▶ **How to complete this task**
Output a character-exact copy of the data, images removed.

-----

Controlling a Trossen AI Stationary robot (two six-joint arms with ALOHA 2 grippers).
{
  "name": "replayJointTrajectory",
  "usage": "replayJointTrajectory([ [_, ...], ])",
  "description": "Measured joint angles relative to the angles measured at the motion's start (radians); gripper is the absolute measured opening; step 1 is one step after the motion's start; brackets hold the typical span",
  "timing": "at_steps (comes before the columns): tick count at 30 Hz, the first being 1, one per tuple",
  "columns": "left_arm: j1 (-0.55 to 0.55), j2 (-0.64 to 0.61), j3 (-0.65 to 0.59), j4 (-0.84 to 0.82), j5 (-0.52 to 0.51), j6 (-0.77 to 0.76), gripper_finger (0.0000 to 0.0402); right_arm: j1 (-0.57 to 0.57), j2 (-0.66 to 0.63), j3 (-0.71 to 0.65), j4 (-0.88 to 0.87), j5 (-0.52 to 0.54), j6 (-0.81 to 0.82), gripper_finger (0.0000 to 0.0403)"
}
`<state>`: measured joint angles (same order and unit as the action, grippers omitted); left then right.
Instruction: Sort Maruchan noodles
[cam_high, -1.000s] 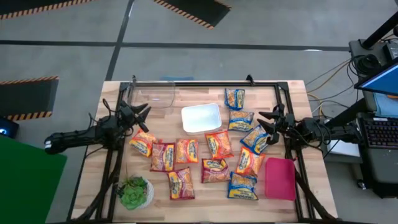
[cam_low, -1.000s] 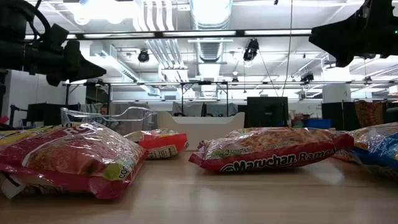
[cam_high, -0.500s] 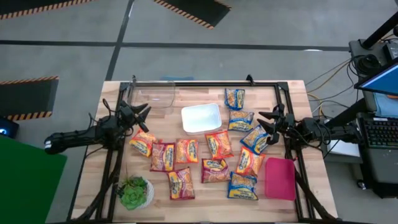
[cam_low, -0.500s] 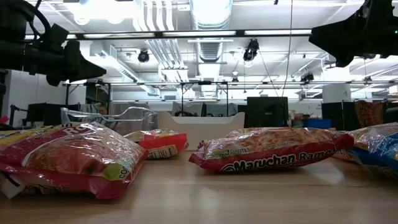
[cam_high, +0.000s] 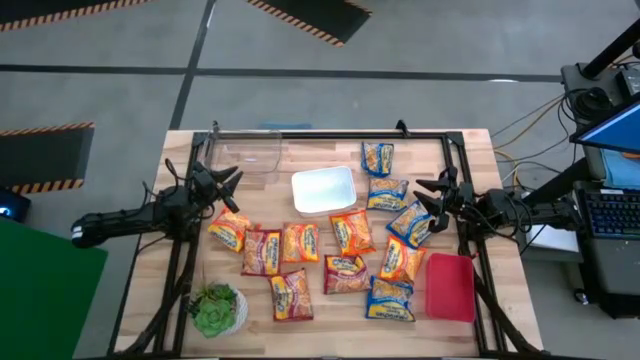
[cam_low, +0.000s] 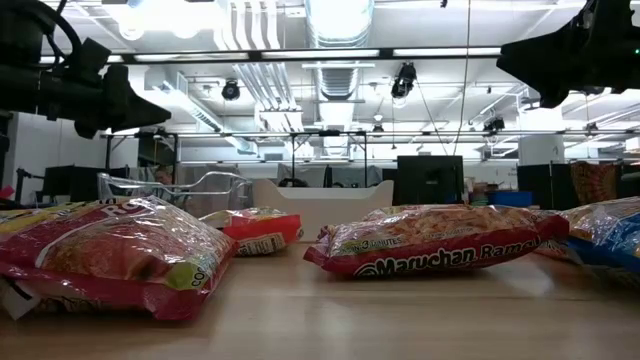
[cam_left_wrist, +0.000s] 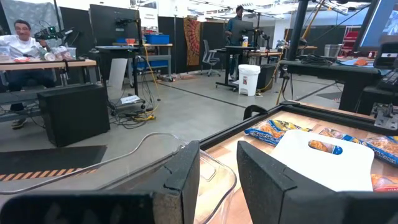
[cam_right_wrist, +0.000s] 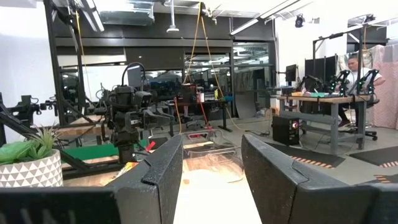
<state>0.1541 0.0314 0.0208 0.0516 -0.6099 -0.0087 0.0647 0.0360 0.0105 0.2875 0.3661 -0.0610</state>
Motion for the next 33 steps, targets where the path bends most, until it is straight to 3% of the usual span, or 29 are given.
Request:
replayJointTrajectory([
  [30, 0.000, 0.000, 0.000, 0.000, 0.000, 0.000, 0.0091, 0.000, 0.000, 0.000, 0.000, 0.000, 0.000, 0.0153],
  [33, 0.000, 0.000, 0.000, 0.013, 0.000, -0.080, 0.0091, 0.000, 0.000, 0.000, 0.000, 0.000, -0.001, 0.0153],
])
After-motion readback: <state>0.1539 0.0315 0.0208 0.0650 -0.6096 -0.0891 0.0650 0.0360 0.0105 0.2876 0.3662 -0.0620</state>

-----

▶ **Answer to this task**
Controlling a Trossen AI Stationary robot (two six-joint arms with ALOHA 2 grippers).
{
  "name": "replayJointTrajectory",
  "usage": "replayJointTrajectory([ [_, ...], ])",
  "description": "Measured joint angles relative to the angles measured at the motion's start (radians); gripper is the absolute measured opening; step 1 is one step after the motion's start; brackets hold the typical span",
  "timing": "at_steps (comes before the columns): tick count at 30 Hz, the first being 1, one per tuple",
  "columns": "left_arm: j1 (-0.55 to 0.55), j2 (-0.64 to 0.61), j3 (-0.65 to 0.59), j4 (-0.84 to 0.82), j5 (-0.52 to 0.51), j6 (-0.77 to 0.76), gripper_finger (0.0000 to 0.0402); right_arm: j1 (-0.57 to 0.57), j2 (-0.66 to 0.63), j3 (-0.71 to 0.65), j4 (-0.88 to 0.87), j5 (-0.52 to 0.54), j6 (-0.81 to 0.82), gripper_finger (0.0000 to 0.0403)"
}
`<state>`: measured joint angles (same order and unit as the action, grippers omitted); left then right.
Instruction: Sort Maruchan noodles
[cam_high, -1.000s] 
[cam_low, -1.000s] 
[cam_high, -0.500s] 
[cam_low, -0.500s] 
[cam_high, +0.000s] 
[cam_low, +0.000s] 
[cam_left_wrist, +0.000s] 
[cam_right_wrist, +0.000s] 
<state>0.1541 0.0314 0.0208 0.0516 -0.6099 -0.0087 0.0647 0.0360 0.0105 0.2875 0.3661 -0.0610</state>
Motion for the next 33 steps, targets where the path bends most, until it is straight to 3% of the usual span, or 29 are given.
Request:
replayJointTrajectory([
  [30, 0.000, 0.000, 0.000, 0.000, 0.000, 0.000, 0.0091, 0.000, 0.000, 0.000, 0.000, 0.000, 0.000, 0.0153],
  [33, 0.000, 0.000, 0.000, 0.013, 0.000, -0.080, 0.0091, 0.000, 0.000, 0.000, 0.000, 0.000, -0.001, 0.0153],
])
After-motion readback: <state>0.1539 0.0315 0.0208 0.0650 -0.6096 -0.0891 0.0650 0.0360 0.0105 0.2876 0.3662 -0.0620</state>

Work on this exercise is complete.